Lou Gehrig’s Disease stalks military veterans
May 21, 2013
Many U.S. military veterans like retired Air Force Technical Sergeant David Masters of Omaha, Neb. have bravely fought for their country only to return home to wage another battle against Lou Gehrig’s Disease. No one knows why, but veterans are twice as likely to develop this fatal disease clinically known as amyotrophic lateral sclerosis (ALS).
Lou Gehrig’s Disease cut Masters’ military career short when he was just 32 years old. Following a deployment in Saudi Arabia, Masters first began experiencing unusual muscle weakness in his right arm during a deployment in Kuwait.
“This was devastating for someone who was an amateur body builder, handpicked physical training leader, and overall health and fitness enthusiast,” recalls Masters.
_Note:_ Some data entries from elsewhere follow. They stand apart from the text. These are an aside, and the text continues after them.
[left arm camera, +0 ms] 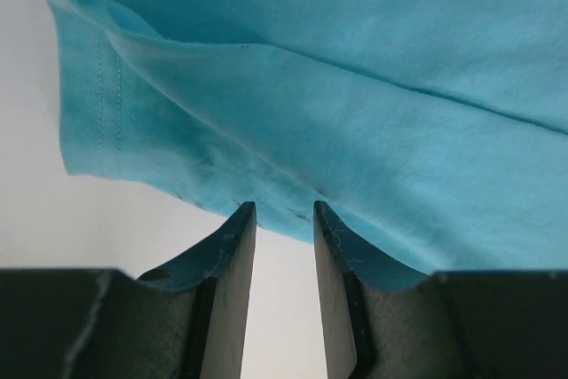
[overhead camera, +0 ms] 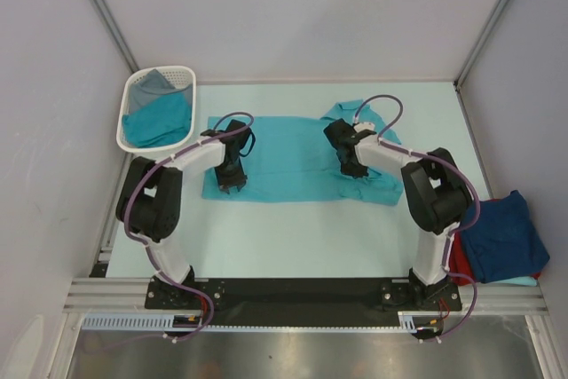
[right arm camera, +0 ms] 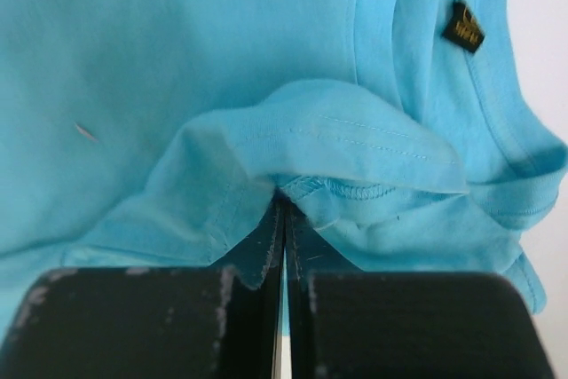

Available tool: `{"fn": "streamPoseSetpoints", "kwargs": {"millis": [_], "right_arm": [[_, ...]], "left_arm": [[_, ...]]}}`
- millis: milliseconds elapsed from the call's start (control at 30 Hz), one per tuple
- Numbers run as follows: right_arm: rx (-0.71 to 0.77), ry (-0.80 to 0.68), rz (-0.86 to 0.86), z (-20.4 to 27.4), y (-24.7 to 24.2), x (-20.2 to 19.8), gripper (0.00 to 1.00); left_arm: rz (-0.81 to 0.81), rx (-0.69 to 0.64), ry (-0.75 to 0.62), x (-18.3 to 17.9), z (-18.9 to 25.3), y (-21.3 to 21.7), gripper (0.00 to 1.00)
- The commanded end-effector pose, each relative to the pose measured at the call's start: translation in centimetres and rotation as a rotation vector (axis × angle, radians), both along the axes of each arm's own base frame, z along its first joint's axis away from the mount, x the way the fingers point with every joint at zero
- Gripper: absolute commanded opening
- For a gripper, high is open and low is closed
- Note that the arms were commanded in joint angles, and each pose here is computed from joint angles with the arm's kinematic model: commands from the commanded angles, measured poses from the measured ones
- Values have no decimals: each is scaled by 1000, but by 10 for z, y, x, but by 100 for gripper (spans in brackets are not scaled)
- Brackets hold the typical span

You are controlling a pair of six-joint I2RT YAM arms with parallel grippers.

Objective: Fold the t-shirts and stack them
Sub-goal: Fold the flattened tshirt in 1/3 of the way

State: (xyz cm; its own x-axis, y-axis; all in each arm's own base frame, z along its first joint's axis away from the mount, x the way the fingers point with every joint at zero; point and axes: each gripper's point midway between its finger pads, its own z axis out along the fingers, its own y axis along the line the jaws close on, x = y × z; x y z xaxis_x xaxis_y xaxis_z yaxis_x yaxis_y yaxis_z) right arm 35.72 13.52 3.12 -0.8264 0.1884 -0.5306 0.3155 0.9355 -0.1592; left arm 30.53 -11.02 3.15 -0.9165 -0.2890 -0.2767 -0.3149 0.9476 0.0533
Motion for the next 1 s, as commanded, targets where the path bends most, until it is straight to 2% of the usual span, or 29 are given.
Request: {"fn": "streamPoseSetpoints", "kwargs": {"millis": [0,367,700,867,967], "right_arm": [[16,-74,-13,17,6,32,0],[30,-106,-10,24,20,69,0],[12,-168,-32,39,9,107,0],[16,-214,-21,69,5,96,0],[33,-244,12,86,8,67,0]], "left_arm": [[-19,-7,8,-2,-4,-3,37],[-20,-2,21,-6,-8,-1,37],[-23,1,27,-8,-11,0,36],[-21,-7,6,-5,-5,-1,36],[-22,-11,-15,-2,0,-2,36]]}}
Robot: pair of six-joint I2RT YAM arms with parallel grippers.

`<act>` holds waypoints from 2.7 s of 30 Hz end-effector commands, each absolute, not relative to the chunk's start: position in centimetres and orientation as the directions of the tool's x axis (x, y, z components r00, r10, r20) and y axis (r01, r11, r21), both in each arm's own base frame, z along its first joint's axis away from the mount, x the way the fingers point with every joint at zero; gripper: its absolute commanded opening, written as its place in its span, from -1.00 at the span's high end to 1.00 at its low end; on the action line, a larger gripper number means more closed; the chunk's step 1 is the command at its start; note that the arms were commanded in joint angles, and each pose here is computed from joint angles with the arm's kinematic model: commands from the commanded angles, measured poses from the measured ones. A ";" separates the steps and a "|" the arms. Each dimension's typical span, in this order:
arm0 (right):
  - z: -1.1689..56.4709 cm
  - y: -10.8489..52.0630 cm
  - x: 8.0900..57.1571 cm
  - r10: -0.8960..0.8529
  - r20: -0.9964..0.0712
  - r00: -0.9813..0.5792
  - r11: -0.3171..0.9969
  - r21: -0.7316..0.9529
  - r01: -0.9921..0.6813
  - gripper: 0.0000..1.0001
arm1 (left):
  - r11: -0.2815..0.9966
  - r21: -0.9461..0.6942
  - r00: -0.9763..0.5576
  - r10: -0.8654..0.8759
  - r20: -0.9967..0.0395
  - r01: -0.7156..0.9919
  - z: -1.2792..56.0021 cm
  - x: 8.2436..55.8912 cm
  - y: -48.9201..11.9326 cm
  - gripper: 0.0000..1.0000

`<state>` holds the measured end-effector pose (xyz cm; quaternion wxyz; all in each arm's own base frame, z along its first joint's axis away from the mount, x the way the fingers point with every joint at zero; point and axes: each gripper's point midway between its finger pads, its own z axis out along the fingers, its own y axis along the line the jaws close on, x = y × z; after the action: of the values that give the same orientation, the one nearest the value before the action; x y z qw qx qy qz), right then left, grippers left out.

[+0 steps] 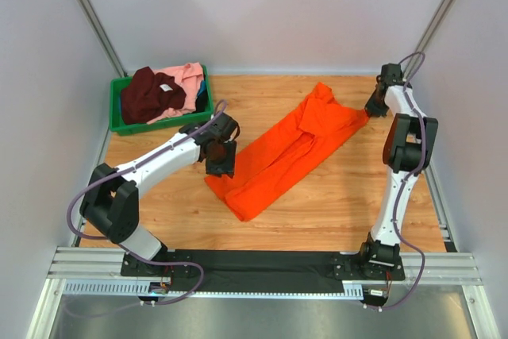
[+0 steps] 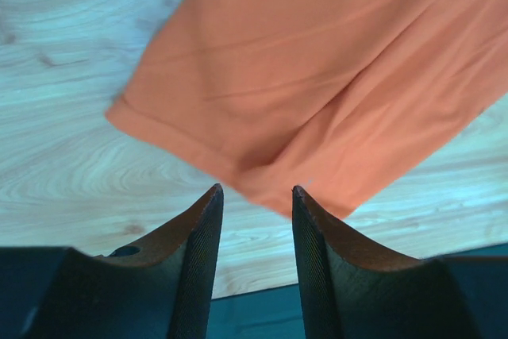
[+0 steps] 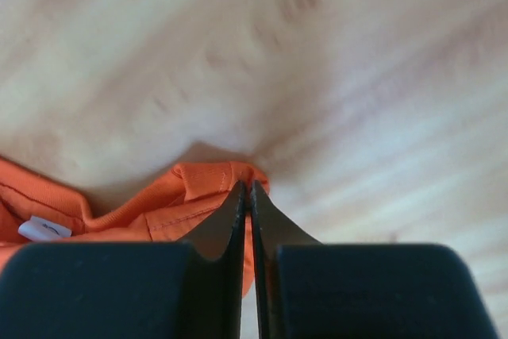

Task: Fold and stack the t-shirts
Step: Fold the tshirt

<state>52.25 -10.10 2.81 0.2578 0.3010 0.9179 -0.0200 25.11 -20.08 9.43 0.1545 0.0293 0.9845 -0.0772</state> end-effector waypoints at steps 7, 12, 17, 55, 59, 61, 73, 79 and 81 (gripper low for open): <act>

There is no known cure and just one drug approved by the U.S. Food and Drug Administration (FDA) that only modestly extends survival.
“ALS is a frightening and fatal disease that slowly paralyzes the body, robbing it of its ability to walk, speak, swallow and breathe while the mind remains sharp and alert,” says Jane H. Gilbert, president and CEO of The ALS Association - the only national nonprofit organization dedicated to fighting Lou Gehrig’s disease on every front.
“Above all, veterans need to know that they do not have to battle ALS alone,” says Gilbert. “While we are working tirelessly to find a cure and answers for our men and women in uniform, the fact remains that veterans and their families too often are not aware of the abundance of aid and support that is available to them.”